### INFORMATION PROVIDED
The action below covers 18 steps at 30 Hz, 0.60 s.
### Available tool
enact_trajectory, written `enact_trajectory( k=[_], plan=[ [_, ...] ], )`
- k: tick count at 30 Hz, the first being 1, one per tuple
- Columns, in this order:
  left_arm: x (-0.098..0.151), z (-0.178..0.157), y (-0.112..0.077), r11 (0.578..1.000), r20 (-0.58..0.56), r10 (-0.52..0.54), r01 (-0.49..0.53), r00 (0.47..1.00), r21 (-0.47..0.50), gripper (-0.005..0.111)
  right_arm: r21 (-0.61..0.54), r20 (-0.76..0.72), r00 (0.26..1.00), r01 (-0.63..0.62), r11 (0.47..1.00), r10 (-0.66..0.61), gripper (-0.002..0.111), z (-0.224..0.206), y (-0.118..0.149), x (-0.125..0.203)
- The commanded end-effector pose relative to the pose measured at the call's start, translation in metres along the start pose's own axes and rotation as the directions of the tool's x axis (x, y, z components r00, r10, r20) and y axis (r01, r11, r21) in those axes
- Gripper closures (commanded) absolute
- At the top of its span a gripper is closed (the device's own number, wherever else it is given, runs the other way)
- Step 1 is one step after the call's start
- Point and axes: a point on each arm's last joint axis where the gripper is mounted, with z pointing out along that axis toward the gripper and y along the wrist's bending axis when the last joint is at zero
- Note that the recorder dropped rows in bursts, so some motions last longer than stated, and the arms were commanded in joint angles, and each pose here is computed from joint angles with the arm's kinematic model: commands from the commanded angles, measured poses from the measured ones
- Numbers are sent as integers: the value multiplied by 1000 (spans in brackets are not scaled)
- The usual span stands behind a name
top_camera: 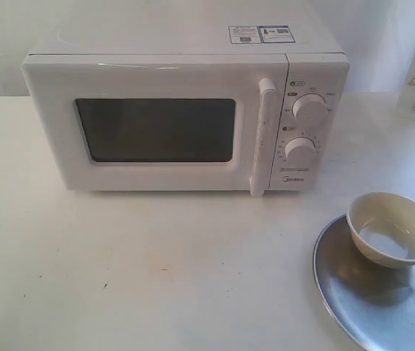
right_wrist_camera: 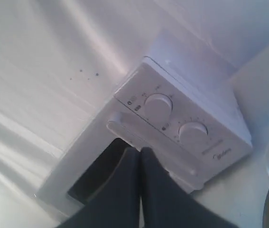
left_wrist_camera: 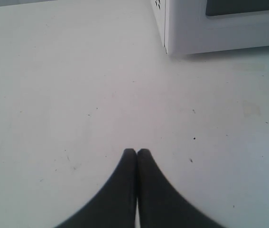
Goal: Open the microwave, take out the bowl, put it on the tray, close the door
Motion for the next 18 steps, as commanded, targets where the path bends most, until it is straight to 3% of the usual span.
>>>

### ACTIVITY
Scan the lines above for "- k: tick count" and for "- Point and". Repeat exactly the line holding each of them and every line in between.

### SOLUTION TO THIS PROBLEM
- k: tick count at 30 Hz, the first being 1, one per tuple
- Columns, in this order:
  left_arm: x (-0.098..0.151), z (-0.178..0.157), y (-0.112..0.077), r11 (0.578..1.000), r20 (-0.58..0.56), r10 (-0.52..0.54), r01 (-0.49..0.53), r00 (0.47..1.00), r21 (-0.47..0.50), gripper (-0.005..0.111)
  right_arm: r21 (-0.61..0.54), r20 (-0.76..0.72), r00 (0.26..1.00), r01 (-0.63..0.62), r11 (0.47..1.00), r10 (-0.66..0.61), gripper (-0.002..0.111), z (-0.224..0.206), y (-0.118..0.149), x (-0.125..0.203)
- The commanded end-effector pose relative to the pose measured at the call's start, translation in metres along the start pose's own axes and rotation as the directions of the tool's x axis (x, y, z components r00, r10, r20) and y axis (r01, r11, r21) in those axes
- Gripper closures (commanded) absolute
- At the top of its span a gripper is closed (the device's own number, wherever else it is given, runs the other way)
- Step 1 is one step after the call's start
- Point and axes: a point on each arm's last joint axis where the gripper is mounted, with z pointing out along that axis toward the gripper and y along the wrist's bending axis when the last joint is at zero

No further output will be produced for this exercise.